Task directions:
Show all lines from the listing below that contain "things".

Excerpted records:
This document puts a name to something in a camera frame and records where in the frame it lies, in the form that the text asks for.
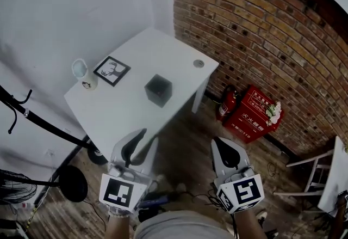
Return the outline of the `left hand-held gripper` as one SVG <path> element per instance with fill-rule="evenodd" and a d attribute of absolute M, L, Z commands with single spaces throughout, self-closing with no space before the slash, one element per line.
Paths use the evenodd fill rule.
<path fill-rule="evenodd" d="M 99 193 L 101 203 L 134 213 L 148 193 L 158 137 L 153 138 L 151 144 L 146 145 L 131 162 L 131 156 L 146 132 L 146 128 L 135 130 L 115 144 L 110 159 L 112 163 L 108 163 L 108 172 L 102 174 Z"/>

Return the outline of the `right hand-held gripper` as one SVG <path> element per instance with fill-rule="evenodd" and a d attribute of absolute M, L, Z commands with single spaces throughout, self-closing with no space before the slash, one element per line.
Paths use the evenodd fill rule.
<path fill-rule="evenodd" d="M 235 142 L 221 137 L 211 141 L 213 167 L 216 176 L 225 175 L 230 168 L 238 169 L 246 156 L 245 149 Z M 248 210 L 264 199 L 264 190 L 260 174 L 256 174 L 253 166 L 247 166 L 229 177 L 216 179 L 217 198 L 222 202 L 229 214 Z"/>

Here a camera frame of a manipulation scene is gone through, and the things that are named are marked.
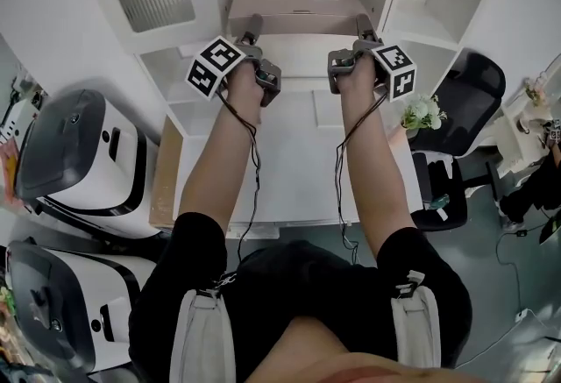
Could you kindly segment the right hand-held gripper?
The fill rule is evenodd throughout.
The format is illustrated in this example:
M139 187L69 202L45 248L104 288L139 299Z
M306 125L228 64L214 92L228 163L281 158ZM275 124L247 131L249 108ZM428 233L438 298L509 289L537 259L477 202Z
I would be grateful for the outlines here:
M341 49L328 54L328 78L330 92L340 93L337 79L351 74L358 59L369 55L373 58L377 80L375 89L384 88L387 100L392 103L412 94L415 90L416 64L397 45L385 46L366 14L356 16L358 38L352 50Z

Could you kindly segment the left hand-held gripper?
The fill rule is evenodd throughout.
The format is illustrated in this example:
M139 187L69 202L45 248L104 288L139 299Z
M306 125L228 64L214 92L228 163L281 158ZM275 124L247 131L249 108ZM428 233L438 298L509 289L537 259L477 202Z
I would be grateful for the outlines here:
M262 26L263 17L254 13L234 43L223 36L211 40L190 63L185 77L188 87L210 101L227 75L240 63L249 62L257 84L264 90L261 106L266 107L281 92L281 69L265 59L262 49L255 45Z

==

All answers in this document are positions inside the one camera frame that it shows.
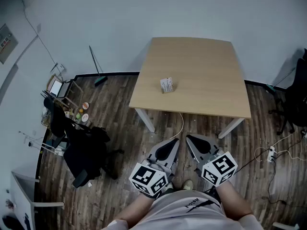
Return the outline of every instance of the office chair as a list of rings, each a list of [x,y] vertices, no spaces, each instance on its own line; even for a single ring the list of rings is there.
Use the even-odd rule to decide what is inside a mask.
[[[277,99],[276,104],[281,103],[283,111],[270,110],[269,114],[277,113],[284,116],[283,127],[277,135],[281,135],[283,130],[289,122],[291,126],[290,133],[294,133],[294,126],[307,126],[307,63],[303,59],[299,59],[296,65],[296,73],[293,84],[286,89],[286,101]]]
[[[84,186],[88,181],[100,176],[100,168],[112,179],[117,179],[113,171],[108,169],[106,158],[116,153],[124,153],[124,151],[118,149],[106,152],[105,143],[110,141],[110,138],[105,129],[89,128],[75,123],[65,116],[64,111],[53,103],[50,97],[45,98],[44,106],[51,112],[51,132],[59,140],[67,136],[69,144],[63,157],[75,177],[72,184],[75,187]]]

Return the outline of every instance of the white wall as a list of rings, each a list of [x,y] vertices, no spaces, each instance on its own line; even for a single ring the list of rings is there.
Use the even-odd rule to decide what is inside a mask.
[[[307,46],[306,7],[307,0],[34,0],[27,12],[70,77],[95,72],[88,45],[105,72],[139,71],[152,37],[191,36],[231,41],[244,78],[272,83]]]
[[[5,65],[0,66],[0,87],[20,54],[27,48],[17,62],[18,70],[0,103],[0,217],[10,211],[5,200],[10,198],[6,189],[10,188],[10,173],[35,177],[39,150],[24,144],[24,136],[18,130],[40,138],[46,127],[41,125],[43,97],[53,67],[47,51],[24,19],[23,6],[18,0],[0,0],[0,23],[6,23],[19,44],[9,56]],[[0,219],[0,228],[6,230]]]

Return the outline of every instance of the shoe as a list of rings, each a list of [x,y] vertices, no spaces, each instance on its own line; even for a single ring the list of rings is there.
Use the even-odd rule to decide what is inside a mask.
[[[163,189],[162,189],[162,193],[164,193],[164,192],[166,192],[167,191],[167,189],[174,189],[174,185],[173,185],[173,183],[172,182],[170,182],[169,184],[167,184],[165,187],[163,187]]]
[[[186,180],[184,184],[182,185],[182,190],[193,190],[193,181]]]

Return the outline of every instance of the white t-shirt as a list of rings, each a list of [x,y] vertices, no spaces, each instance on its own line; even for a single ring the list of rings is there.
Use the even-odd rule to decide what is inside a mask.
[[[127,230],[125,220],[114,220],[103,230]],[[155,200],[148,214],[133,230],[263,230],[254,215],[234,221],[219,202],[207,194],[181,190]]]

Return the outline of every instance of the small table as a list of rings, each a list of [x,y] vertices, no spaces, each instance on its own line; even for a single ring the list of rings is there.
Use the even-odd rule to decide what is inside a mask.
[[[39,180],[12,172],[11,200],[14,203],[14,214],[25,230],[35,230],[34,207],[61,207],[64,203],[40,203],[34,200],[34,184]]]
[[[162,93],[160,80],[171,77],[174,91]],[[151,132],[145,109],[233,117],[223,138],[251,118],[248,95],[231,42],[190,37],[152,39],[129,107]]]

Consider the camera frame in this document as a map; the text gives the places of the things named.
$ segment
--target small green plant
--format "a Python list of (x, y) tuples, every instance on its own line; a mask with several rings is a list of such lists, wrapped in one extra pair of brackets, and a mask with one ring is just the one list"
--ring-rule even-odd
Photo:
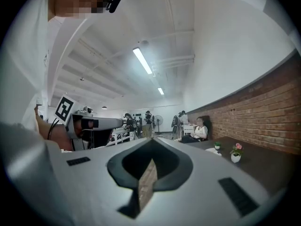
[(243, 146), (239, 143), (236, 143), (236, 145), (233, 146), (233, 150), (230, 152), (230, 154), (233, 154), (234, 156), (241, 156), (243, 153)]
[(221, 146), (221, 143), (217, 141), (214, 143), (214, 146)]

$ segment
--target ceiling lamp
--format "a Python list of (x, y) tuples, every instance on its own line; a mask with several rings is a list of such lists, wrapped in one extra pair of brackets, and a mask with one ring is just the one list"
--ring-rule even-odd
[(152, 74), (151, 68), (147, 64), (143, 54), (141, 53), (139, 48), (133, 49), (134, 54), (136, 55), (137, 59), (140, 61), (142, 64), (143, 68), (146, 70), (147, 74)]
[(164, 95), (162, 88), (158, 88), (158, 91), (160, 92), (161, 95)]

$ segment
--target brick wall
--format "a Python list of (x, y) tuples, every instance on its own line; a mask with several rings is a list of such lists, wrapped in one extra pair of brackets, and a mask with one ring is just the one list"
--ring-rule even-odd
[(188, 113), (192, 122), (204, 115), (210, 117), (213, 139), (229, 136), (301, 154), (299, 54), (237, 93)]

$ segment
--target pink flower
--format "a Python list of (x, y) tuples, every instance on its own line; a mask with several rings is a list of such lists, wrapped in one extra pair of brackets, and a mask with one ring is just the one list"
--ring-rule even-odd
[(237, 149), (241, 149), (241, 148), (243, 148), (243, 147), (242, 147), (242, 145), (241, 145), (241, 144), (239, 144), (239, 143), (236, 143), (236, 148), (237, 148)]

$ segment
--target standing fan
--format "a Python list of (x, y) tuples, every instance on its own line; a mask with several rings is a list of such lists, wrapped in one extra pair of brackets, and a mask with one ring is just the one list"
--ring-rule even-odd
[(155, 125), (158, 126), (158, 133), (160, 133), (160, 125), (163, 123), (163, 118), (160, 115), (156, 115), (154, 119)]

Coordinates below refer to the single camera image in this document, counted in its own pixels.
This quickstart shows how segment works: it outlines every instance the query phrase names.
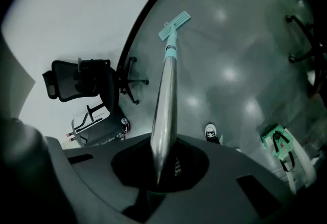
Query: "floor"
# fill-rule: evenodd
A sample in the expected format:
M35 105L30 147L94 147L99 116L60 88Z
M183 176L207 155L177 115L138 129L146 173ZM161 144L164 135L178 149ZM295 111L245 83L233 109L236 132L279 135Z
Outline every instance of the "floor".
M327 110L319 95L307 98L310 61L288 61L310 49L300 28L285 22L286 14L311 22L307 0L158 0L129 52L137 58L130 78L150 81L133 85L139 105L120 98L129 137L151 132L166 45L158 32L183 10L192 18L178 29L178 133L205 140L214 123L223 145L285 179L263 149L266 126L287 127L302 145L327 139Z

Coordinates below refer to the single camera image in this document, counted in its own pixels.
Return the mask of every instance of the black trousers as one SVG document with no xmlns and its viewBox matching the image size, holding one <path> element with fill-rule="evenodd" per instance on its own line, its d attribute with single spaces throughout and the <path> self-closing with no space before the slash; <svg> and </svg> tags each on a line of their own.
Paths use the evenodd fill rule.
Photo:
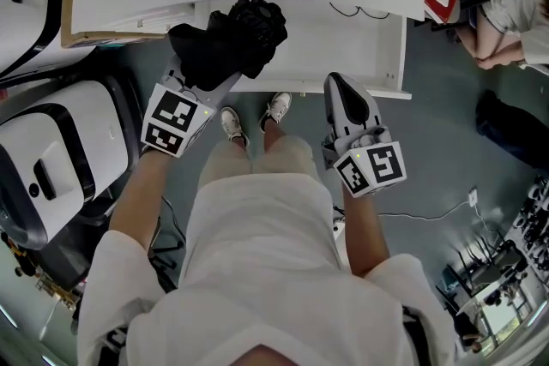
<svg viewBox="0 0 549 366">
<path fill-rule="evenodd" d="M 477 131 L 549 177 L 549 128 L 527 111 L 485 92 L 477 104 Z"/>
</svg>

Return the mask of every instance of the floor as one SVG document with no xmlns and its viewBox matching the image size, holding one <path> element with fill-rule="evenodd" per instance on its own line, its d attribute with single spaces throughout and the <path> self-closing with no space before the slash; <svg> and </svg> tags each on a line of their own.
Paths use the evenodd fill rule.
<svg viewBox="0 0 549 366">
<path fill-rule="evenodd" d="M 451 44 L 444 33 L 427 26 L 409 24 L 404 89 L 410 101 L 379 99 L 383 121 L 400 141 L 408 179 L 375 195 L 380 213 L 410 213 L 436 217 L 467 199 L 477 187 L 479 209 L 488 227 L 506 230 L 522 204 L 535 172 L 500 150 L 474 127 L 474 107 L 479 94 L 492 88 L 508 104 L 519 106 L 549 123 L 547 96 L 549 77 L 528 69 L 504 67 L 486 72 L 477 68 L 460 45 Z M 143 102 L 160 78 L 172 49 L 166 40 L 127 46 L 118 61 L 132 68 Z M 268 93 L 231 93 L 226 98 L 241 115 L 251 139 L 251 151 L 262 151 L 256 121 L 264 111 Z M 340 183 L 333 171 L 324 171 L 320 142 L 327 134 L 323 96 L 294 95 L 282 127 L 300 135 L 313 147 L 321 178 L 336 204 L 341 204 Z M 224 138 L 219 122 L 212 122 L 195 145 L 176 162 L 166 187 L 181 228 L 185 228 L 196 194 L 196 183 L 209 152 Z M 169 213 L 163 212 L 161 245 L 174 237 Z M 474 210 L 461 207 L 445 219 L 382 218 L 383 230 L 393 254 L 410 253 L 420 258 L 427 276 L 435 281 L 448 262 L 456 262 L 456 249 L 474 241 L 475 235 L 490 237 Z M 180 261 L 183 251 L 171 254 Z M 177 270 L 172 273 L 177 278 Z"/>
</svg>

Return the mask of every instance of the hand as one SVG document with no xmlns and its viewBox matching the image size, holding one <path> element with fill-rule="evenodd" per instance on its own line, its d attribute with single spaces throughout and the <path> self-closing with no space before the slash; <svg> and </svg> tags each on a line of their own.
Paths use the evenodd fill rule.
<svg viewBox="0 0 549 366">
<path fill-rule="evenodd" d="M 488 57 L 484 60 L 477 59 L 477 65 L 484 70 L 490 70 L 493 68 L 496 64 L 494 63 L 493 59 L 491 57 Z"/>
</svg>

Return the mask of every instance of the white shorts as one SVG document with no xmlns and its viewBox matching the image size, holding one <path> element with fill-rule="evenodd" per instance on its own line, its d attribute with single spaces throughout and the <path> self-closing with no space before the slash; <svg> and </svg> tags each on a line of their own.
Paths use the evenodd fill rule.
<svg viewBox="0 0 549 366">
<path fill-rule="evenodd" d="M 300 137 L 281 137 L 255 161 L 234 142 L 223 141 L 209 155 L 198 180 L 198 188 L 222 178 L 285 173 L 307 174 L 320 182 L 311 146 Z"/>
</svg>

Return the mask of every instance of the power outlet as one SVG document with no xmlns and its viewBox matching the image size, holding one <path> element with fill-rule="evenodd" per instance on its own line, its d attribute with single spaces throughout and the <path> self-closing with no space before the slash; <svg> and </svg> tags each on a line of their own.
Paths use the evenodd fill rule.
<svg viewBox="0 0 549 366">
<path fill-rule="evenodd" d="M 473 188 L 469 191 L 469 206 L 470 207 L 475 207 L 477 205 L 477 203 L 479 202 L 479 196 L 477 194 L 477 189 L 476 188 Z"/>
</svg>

Answer section:
Here a camera frame of a manipulation scene is gone through, and the things that are named are marked.
Consider the camera frame in this document as a map; the text gives the places of the things named.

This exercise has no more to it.